> [YOUR OBJECTIVE]: This exercise asks for an exact copy of the lines from the one containing "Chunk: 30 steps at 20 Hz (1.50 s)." through the final line of the material, with pictures omitted.

> [SOURCE DATA]:
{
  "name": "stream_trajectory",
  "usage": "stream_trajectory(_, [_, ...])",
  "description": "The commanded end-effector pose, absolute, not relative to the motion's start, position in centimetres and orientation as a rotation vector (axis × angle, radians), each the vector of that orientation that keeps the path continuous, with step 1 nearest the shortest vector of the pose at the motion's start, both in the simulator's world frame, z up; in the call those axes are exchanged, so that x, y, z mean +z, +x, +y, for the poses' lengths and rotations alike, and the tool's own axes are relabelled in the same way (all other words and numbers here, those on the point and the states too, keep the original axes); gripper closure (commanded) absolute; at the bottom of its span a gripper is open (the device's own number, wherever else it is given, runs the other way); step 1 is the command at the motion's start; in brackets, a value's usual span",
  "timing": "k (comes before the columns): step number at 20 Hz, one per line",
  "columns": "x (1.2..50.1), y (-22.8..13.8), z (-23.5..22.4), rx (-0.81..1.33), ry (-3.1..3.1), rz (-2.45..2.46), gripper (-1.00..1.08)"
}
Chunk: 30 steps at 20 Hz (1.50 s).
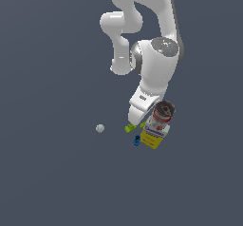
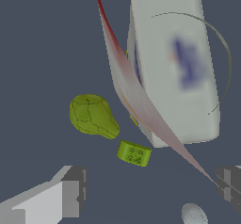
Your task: Pick up a designated object from a clutter of objects.
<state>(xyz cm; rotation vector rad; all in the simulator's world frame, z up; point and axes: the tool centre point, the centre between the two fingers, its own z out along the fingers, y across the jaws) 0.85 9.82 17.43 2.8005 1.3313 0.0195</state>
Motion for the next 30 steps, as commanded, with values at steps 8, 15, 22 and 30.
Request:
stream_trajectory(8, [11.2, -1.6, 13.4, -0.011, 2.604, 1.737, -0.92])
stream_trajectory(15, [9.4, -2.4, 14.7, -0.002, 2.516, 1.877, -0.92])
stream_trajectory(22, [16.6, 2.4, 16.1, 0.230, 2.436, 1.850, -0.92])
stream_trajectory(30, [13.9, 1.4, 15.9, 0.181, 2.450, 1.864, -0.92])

> [YOUR SOLUTION]:
Chunk: 30 steps at 20 Hz (1.50 s).
Your task: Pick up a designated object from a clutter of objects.
<state>(xyz cm; rotation vector rad; all in the simulator's world frame, z up; point and axes: the tool centre point, the centre between the two fingers, its own z out along the fingers, y across the jaws) 0.85 9.82 17.43 2.8005 1.3313 0.0195</state>
Motion for the next 30 steps, as commanded, with values at steps 8, 15, 22 and 30.
Request:
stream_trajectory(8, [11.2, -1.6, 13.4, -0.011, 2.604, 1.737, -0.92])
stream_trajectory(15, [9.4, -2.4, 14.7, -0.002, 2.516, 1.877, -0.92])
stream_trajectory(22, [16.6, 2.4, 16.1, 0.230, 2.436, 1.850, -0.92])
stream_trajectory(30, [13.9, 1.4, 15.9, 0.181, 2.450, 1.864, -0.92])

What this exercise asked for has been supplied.